**WHAT TO DO**
Each line of the data below containing "yellow" needs to be listed.

(Data excerpts)
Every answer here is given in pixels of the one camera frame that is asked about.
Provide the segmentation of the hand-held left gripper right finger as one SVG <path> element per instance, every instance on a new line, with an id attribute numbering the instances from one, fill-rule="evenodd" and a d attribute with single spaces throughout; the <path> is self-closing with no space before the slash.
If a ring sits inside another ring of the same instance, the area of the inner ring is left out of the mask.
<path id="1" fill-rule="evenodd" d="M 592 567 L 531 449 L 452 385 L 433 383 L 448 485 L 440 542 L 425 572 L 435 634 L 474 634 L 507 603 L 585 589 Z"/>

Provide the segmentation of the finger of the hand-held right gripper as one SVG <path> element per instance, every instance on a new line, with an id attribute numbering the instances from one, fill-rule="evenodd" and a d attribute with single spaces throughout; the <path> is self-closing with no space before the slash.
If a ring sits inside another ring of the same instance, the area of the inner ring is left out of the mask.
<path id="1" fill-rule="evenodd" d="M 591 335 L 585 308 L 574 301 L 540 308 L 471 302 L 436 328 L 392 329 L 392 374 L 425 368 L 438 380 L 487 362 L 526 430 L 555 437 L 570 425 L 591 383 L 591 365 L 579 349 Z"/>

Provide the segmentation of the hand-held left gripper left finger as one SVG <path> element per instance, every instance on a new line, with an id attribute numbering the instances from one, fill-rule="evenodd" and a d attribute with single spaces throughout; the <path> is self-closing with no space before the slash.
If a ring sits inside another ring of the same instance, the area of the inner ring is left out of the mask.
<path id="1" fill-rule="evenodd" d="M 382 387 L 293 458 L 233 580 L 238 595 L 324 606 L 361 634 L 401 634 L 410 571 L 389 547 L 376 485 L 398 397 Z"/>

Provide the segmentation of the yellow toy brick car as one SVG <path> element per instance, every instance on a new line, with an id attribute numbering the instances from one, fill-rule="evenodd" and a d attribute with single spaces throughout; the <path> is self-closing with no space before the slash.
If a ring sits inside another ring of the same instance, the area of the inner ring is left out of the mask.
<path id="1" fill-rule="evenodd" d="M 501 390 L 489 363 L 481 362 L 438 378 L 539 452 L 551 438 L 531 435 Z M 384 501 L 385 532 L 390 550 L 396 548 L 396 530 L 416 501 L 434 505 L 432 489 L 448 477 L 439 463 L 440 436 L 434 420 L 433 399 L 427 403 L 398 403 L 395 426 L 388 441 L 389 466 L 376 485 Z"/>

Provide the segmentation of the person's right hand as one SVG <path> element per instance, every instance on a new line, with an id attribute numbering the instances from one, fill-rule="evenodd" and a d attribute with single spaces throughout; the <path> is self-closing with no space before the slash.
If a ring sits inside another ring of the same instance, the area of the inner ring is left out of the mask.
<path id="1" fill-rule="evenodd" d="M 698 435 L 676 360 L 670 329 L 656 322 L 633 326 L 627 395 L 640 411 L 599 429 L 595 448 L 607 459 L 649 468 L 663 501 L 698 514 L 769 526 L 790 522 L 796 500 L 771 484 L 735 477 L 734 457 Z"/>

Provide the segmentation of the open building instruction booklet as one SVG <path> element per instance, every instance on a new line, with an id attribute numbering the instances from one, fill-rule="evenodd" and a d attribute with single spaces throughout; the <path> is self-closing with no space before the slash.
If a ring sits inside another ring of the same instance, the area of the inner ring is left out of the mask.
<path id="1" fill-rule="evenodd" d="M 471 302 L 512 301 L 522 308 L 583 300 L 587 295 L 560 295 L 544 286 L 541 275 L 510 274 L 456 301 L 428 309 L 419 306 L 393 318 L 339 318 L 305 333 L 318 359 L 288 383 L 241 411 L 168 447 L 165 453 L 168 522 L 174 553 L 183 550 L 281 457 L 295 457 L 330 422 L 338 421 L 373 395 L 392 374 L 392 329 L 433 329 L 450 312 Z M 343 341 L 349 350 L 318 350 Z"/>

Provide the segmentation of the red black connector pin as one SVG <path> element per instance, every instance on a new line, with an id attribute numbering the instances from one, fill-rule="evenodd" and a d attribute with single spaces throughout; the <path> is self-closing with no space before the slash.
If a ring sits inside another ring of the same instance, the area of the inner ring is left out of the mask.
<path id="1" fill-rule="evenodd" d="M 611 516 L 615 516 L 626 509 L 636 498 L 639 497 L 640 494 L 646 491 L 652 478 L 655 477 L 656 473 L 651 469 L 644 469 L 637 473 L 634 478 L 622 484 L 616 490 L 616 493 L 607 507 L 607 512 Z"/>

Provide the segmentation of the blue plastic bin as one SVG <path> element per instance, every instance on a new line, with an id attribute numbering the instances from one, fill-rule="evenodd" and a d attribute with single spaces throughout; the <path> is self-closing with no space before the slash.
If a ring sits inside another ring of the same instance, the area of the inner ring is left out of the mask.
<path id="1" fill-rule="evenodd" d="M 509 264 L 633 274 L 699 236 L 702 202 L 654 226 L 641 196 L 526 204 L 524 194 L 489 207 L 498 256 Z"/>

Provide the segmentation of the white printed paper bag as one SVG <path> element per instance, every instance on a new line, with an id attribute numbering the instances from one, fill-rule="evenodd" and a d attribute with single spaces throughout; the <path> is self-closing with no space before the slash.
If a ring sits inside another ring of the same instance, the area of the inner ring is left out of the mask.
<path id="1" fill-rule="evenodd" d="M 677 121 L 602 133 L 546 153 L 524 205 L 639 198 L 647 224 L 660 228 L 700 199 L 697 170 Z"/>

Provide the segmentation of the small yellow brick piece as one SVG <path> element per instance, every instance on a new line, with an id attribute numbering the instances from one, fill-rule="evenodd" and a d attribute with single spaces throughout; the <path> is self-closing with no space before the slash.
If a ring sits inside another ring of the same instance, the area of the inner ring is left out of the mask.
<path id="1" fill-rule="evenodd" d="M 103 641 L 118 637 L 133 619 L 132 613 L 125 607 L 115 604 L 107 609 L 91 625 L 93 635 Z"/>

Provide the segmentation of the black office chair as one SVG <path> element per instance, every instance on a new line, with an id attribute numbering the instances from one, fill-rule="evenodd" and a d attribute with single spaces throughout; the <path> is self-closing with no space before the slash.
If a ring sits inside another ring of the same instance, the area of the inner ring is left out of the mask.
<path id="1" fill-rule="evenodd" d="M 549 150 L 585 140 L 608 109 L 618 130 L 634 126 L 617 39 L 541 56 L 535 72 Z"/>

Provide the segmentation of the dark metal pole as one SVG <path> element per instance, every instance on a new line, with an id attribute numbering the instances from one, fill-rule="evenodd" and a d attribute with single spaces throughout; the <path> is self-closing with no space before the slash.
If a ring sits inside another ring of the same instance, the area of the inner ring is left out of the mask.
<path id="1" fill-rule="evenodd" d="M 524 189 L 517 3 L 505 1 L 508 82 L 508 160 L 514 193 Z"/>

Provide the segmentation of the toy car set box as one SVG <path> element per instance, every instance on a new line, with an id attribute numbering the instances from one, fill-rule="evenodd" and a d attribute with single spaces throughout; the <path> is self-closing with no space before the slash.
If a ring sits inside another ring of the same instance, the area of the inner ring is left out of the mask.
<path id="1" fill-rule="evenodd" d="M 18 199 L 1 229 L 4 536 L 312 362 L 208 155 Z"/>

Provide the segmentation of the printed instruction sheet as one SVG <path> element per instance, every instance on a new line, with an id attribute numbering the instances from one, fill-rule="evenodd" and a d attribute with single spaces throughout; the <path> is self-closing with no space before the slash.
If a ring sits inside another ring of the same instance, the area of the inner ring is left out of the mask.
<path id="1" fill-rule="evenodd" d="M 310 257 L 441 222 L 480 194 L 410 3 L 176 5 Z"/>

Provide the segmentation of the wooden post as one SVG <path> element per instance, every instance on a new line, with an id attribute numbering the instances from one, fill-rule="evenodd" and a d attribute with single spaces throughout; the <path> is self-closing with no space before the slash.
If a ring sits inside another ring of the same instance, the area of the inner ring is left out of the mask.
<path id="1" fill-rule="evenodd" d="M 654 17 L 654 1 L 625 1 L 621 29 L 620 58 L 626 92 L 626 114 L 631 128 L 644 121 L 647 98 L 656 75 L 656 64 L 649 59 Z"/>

**RESPONSE AREA**
Provide the segmentation of the yellow toy brick car as one SVG <path> element per instance, every instance on a new line, with an id attribute numbering the instances from one, fill-rule="evenodd" and a d attribute with single spaces throughout; the <path> is self-closing with no space before the slash.
Provide the segmentation of the small yellow brick piece as one SVG <path> element per instance, every instance on a new line, with an id attribute numbering the instances from one, fill-rule="evenodd" and a d attribute with single spaces throughout; the <path> is self-closing with no space before the slash.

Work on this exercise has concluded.